While Brown’s attention to detail is his most effective weapon, humor is a useful adjunct. A book about punditry is the last place one might expect to find lulz, but there they are. His numerous asides during the course of introducing historical context are frequently as amusing for the reader as they clearly are for the man writing them. And then there are the takedowns, lying in wait to slice the author’s targets with minimal effort and maximum impact:
“In 2007, Friedman finally noticed that Russia could no longer even be termed a democracy and promptly wrote a column to this effect. I will spare The Reader a long account of the unseemly events that occurred within that nation between the time of Friedman’s 2004 column and the 2007 column in which he finally admits to Putin’s autocracy; suffice to say that the political situation in Russia continued to degenerate to such a great extent that even Thomas Friedman eventually managed to figure out that something was wrong.”
“The New York Times, of all things, informing us that Bennett ‘brings refreshing intelligence and common sense to a debate long dominated by ignorance and confusion.’ This strikes me as a nice way of saying that Bennett is better educated than most of the people who believe the things that he believes.”
“Unlike [writer P.J.] O’Rourke, Krauthammer is just as talented today as he’s ever been. Also unlike O’Rourke, Krauthammer was never particularly talented to begin with.”

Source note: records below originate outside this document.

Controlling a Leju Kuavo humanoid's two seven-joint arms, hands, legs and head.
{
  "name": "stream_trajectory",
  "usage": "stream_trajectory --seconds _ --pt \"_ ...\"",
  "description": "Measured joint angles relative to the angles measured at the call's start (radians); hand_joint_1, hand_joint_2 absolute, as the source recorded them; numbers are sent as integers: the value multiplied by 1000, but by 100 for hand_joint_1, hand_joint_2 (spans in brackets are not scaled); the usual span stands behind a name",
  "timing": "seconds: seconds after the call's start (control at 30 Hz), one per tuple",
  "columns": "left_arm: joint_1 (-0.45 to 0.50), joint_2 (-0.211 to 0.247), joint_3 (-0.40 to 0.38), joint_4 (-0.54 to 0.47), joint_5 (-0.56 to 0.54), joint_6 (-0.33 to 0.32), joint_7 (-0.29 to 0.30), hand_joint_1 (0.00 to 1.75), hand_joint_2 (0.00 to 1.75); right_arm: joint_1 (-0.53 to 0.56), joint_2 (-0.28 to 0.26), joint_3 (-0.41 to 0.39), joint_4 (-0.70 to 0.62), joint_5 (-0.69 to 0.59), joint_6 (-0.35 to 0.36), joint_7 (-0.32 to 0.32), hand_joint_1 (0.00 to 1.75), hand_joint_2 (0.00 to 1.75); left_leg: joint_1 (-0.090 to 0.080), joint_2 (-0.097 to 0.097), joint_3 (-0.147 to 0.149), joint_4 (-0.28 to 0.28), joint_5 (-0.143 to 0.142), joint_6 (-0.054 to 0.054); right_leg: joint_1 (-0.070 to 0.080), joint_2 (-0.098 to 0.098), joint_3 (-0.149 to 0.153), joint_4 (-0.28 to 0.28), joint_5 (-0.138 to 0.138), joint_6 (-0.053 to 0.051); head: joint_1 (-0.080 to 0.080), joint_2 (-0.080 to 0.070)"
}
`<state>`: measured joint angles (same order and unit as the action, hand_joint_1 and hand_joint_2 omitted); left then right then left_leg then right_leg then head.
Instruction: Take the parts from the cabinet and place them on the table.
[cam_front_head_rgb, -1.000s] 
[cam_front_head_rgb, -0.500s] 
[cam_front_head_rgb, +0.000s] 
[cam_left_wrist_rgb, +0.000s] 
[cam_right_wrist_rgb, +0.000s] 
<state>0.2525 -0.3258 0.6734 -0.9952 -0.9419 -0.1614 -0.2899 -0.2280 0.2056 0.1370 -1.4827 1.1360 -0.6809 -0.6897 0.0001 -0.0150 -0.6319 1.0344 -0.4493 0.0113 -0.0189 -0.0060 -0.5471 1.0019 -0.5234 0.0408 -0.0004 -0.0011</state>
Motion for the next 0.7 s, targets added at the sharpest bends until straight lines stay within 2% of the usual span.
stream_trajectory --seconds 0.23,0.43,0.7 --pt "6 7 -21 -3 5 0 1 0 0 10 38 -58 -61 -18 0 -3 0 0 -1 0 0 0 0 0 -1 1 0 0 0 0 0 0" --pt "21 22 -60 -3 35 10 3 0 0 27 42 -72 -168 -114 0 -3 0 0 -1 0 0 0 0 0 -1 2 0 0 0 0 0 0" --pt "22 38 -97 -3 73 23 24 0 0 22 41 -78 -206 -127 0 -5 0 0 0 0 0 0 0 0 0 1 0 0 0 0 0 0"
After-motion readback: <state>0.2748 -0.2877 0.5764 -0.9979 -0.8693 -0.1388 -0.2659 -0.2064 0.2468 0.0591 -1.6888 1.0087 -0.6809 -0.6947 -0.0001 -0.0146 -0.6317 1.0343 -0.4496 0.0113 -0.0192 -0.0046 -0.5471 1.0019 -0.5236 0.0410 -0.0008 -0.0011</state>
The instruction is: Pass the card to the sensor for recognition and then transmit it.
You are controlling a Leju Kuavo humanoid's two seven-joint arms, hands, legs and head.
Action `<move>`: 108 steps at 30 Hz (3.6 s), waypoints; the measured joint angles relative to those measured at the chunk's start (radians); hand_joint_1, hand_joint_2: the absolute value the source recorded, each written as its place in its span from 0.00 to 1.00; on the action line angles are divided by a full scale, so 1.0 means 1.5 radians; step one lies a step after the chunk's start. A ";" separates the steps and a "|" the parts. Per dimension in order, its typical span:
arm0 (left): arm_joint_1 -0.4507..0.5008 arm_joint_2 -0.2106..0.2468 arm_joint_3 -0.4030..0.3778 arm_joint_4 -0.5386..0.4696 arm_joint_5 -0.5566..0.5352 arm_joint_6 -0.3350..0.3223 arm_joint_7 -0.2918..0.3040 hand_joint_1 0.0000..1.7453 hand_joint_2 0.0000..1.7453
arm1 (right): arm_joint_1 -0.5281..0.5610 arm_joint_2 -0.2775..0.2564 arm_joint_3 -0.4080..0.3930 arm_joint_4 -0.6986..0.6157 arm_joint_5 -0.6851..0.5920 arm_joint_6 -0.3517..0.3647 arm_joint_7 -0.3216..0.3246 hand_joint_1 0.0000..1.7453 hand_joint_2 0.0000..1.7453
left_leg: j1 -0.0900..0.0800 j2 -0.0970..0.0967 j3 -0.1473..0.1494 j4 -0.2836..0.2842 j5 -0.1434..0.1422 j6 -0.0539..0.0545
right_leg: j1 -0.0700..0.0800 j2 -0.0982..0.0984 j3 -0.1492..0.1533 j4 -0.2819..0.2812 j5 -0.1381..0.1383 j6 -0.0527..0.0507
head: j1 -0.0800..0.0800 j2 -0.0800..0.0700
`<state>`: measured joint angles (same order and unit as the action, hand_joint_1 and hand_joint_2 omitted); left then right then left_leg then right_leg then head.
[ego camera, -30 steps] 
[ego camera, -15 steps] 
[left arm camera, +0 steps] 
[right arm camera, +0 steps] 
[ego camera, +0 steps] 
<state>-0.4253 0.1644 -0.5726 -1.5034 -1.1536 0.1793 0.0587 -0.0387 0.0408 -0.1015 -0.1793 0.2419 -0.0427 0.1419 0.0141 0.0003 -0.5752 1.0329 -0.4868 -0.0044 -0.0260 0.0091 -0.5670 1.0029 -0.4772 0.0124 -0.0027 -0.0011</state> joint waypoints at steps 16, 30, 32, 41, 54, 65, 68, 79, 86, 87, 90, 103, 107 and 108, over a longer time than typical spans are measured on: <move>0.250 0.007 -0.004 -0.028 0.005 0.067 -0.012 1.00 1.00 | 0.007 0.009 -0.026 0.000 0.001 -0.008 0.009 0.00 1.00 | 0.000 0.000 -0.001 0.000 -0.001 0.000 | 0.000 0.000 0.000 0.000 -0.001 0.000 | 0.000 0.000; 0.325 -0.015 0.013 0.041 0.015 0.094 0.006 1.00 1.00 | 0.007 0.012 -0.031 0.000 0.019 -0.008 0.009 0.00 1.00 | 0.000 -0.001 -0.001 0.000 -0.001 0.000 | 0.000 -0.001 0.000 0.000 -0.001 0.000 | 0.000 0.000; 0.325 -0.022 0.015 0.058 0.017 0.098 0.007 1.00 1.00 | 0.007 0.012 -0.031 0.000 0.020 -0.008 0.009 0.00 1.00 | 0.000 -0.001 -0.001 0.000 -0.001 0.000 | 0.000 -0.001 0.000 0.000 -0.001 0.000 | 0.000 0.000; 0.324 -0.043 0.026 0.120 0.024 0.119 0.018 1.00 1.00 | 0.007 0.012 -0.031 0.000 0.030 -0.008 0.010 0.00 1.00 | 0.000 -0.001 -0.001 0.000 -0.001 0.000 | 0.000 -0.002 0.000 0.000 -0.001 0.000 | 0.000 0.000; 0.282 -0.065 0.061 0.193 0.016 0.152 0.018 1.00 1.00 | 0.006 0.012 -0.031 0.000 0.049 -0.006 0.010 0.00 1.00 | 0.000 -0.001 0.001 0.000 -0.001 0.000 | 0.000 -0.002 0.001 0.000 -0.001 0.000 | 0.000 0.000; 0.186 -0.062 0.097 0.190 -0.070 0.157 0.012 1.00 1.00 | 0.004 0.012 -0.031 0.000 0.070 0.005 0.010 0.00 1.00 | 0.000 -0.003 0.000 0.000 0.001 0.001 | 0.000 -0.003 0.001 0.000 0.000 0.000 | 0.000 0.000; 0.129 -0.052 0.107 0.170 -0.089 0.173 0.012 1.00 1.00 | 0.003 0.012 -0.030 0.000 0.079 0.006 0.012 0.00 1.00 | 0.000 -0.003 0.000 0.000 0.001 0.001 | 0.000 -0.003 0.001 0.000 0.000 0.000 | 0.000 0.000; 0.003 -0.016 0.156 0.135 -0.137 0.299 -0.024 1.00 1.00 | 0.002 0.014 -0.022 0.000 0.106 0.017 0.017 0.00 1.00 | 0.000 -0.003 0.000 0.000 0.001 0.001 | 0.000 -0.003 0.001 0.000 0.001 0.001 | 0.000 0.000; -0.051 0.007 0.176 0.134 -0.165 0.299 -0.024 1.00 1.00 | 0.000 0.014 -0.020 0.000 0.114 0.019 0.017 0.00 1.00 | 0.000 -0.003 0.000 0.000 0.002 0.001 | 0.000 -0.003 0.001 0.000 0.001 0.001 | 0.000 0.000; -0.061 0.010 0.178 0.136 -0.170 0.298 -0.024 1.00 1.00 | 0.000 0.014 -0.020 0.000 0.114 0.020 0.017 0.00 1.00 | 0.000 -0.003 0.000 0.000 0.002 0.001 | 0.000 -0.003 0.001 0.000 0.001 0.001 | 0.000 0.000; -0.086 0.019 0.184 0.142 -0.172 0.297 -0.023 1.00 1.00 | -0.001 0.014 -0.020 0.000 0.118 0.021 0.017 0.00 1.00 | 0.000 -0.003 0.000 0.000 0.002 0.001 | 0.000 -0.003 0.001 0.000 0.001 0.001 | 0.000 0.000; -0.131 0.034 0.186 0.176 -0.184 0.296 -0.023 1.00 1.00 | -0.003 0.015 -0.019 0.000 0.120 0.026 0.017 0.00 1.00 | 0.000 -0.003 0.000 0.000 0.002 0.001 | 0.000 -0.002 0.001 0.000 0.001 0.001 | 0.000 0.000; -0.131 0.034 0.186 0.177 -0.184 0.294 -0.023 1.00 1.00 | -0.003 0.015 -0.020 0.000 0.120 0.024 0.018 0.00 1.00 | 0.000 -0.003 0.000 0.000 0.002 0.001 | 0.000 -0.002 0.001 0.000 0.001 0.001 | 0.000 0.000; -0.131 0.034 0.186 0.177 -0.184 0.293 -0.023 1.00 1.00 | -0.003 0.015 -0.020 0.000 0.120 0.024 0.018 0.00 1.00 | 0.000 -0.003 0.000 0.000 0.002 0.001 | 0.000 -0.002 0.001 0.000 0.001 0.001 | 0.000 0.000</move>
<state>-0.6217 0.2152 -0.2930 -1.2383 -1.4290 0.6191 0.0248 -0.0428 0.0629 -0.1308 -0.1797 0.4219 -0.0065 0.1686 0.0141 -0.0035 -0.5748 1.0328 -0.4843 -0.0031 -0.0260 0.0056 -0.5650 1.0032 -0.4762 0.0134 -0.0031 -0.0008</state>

“If knowledge were a jigsaw puzzle, Peretz would not begin by sorting the pieces into groups based on similar color schemes in order that he might better undertake the gradual process of fitting them all together, as is the common practice among those who make it their business to complete jigsaw puzzles. Rather, he would begin by composing a poorly-written editorial to the effect that the Arabs are a warlike and untrustworthy people.”
“Indeed, search engines are extraordinarily easy to use. Richard Cohen, one may recall, thinks this a sad thing. Here’s an idea: Google yourself and figure out what the fuck it is you think before you attempt to influence the thinking of others. Better yet, resign.”
So what does it really matter that these writers are so terrible? Brown himself says into the book’s introduction that his purpose is “to convince the American reader that our republic is in the midst of an extraordinary structural crisis that threatens to cripple the nation and end its reign as the world’s foremost superpower.” It’s a big claim, but a believable one. These shapers of opinion routinely make big claims without research, explain complex phenomena with simplistic models, and cling to dogma whenever facts stubbornly get in the way. And they collect hefty fees for doing so, making their laziness and incoherence even more of an affront to the republic and its decent citizens. It’s unlikely that any of them will ever be fired, given their positions within the establishment media. But if a book like Barrett Brown’s can hasten a retirement or two and open up a spot for someone more in touch with the modern world, it’ll be worth its author’s efforts.